On 3/21/17 8:45 PM, Venkata B Nagothi wrote:
On Tue, Mar 21, 2017 at 8:46 AM, David Steele <da...@pgmasters.net

    Unfortunately, I don't think the first patch (recoveryStartPoint)
    will work as currently implemented.  The problem I see is that the
    new function recoveryStartsHere() depends on pg_control containing a
    checkpoint right at the end of the backup.  There's no guarantee
    that this is true, even if pg_control is copied last.  That means a
    time, lsn, or xid that occurs somewhere in the middle of the backup
    can be selected without complaint from this code depending on timing.

Yes, that is true.  The latest best position, checkpoint position, xid
and timestamp of the restored backup of the backup is shown up in the
pg_controldata, which means, that is the position from which the
recovery would start.

Backup recovery starts from the checkpoint in the backup_label, not from the checkpoint in pg_control. The original checkpoint that started the backup is generally overwritten in pg_control by the end of the backup.

Which in-turn means, WALs start getting replayed
from that position towards --> minimum recovery position (which is the
end backup, which again means applying WALs generated between start and
the end backup) all the way through to  --> recovery target position.

minRecoveryPoint is only used when recovering a backup that was made from a standby. For backups taken on the master, the backup end WAL record is used.

The best start position to check with would the position shown up in the
pg_control file, which is way much better compared to the current
postgresql behaviour.

I don't agree, for the reasons given previously.

    The tests pass (or rather fail as expected) because they are written
    using values before the start of the backup.  It's actually the end
    of the backup (where the database becomes consistent on recovery)
    that defines where PITR can start and this distinction definitely
    matters for very long backups.  A better test would be to start the
    backup, get a time/lsn/xid after writing some data, and then make
    sure that time/lsn/xid is flagged as invalid on recovery.

The current behaviour is that, if the XID shown-up by the pg_controldata
is say 1400 and the specified recovery_target_xid is say 200, then,
postgresql just completes the recovery and promotes at the immediate
consistent recovery target, which means, the DBA has to all the way
start the restoration and recovery process again to promote the database
at the intended position.

I'm not saying that the current behavior is good, only that the proposed behavior is incorrect as far as I can tell.

    It is also problematic to assume that transaction IDs commit in
    order.

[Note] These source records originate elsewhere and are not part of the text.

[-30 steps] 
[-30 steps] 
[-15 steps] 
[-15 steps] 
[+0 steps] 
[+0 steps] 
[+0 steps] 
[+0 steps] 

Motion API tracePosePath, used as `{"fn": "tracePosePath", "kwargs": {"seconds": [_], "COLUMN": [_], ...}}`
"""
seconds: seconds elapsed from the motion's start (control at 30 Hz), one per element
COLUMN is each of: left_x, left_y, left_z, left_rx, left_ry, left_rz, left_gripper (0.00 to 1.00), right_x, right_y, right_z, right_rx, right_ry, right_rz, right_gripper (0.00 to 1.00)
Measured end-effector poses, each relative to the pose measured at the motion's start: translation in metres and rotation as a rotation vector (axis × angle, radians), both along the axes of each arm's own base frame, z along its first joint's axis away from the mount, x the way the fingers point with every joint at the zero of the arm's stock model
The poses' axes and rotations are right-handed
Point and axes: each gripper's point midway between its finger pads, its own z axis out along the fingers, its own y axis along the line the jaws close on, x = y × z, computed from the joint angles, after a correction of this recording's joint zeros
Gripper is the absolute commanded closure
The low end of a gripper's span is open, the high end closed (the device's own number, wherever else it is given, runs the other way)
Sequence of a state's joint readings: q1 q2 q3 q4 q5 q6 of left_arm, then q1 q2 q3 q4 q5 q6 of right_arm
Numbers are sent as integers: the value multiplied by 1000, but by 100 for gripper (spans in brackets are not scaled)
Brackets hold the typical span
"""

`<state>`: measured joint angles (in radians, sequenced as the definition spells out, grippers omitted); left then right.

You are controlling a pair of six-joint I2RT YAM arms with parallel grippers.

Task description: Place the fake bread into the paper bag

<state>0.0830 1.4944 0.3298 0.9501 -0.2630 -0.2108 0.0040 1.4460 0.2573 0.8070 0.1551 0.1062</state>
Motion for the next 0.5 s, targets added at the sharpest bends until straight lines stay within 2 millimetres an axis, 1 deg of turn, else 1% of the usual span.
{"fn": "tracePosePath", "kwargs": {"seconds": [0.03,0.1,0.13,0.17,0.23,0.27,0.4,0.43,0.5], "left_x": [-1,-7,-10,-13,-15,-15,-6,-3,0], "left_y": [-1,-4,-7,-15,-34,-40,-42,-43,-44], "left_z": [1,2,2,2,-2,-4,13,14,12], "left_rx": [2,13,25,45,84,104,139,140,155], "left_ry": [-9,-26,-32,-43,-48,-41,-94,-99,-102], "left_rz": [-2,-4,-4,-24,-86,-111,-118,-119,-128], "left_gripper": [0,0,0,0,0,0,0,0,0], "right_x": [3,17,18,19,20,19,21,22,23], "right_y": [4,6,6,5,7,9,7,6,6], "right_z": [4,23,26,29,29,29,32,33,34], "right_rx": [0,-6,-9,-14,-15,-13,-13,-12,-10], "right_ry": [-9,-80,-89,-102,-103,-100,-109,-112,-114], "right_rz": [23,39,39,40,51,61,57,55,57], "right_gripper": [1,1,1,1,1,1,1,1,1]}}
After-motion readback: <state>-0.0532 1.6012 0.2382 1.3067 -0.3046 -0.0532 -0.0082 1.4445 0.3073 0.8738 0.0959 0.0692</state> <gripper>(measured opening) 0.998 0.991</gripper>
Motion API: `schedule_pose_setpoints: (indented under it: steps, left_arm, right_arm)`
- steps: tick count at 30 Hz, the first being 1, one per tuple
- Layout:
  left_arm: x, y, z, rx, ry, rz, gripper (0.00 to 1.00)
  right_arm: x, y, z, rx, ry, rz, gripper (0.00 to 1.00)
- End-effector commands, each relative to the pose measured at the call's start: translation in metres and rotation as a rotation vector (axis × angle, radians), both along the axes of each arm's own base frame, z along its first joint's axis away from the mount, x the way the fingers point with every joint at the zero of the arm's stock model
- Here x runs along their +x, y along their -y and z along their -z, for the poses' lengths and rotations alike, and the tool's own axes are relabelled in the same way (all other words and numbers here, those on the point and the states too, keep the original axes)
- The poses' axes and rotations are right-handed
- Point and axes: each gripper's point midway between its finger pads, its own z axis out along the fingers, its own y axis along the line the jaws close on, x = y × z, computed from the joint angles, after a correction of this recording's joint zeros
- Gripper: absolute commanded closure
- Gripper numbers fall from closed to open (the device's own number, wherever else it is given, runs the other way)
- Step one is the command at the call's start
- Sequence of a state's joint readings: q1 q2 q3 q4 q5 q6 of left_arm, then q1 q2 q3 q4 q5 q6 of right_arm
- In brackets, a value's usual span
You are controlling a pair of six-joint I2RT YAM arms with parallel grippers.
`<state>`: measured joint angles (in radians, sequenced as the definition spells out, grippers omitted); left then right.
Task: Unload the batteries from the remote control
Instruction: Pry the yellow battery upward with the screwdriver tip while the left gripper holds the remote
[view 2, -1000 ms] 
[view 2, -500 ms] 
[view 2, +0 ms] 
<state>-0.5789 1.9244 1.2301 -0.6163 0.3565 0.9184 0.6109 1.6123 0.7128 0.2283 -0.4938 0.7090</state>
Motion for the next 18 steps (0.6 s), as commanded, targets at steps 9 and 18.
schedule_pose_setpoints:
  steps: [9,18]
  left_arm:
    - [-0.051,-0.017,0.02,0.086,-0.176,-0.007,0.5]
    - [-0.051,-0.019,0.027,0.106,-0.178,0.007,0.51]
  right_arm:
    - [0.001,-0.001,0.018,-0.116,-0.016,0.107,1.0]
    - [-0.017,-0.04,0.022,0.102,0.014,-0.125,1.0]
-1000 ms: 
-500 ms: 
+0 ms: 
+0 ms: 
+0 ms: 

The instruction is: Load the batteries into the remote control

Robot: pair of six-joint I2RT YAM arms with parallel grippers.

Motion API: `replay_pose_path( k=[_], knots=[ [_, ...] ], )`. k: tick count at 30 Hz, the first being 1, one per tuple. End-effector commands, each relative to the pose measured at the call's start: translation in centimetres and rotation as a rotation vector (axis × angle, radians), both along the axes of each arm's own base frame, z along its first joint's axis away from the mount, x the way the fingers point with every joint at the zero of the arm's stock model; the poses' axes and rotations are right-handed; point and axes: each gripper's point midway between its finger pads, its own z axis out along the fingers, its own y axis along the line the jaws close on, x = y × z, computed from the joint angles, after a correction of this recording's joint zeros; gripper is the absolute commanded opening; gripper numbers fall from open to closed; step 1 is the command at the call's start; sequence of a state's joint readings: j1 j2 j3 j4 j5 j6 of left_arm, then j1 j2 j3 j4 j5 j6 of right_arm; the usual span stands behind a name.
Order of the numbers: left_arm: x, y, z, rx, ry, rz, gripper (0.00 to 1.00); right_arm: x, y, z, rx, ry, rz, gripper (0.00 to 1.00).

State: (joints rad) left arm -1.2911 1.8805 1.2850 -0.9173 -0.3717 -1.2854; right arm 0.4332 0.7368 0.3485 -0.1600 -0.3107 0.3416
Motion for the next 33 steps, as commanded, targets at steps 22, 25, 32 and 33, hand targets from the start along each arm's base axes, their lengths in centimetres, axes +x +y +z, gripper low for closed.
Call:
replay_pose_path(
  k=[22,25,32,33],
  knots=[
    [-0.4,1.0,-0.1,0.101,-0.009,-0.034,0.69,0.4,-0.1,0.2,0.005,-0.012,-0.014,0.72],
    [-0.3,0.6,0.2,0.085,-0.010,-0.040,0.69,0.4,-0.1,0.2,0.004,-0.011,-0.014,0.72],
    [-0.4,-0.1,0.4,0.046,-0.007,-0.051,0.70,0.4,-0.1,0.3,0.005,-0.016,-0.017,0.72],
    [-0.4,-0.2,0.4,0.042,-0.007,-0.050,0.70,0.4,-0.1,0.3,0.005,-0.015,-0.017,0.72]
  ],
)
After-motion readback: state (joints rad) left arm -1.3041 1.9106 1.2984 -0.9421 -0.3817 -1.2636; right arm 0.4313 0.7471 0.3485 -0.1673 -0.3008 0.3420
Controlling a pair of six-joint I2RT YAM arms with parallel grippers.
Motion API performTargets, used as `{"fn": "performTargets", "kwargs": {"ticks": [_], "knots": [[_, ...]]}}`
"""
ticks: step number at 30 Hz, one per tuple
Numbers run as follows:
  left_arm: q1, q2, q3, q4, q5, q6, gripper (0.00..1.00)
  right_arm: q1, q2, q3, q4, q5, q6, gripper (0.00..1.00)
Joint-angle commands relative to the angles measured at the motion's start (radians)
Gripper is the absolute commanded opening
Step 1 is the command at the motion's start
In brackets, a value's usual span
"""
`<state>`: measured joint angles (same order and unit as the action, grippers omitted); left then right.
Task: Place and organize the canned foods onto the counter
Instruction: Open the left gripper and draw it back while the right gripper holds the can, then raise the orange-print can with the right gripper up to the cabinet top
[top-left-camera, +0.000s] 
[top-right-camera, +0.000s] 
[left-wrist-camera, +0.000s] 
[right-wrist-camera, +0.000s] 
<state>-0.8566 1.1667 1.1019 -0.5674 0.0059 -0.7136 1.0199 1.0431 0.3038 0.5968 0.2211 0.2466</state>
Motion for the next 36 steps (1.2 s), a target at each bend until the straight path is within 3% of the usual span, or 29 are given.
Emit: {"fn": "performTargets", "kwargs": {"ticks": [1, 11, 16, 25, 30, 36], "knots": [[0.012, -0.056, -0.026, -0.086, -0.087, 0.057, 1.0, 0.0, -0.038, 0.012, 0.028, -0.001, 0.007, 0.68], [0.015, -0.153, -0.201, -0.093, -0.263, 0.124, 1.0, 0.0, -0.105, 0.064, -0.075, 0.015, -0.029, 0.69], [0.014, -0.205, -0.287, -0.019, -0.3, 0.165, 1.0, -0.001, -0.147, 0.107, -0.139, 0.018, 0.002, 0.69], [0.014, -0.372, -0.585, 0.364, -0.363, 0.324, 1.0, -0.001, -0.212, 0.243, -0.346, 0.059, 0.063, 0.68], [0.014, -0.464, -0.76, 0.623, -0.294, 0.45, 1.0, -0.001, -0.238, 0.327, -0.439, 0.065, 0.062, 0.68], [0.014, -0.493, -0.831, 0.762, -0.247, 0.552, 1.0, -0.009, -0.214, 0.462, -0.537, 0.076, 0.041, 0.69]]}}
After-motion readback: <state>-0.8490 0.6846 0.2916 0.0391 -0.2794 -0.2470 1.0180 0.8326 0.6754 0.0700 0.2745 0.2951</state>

If checkPoint.latestCompletedXid contains 5 then a recovery
    to xid 4 may or may not be successful depending on the commit
    order.  However, it appears in this case the patch would disallow
    recovery to 4.

If the txid 4 is the recovery target xid, then, the appropriate backup
taken previous to txid 4 must be used or as an alternative recovery
target like recovery_target_timestamp must be used to proceed to the
respective recovery target xid.

I'm not sure I follow you here, but I do know that using the last committed xid says little about which xids precede or follow it.

    I think this logic would need to be baked into recoveryStopsAfter()
    and/or recoveryStopsBefore() in order to work.  It's not clear to me
    what that would look like, however, or if the xid check is even

The above two functions would determine if the recovery process has to
stop at a particular position or not and the patch has nothing to do
with it.

To summarise, this patch only determines if the WAL replay has to start
at all. In other words, if the specified recovery target falls prior to
the restored database position, then, the WAL replay should not start,
which prevent the database from getting promoted at an unintended
recovery target.

I understand what you are trying to do. My point is that the information you are working from (whatever checkpoint happens to be in pg_control when recovery starts) is not sufficient for the task. This method is inaccurate and would disallow valid recovery scenarios.

I suggest doing a thorough read-through of StartupXLOG(), particularly the section where the backup_label is loaded.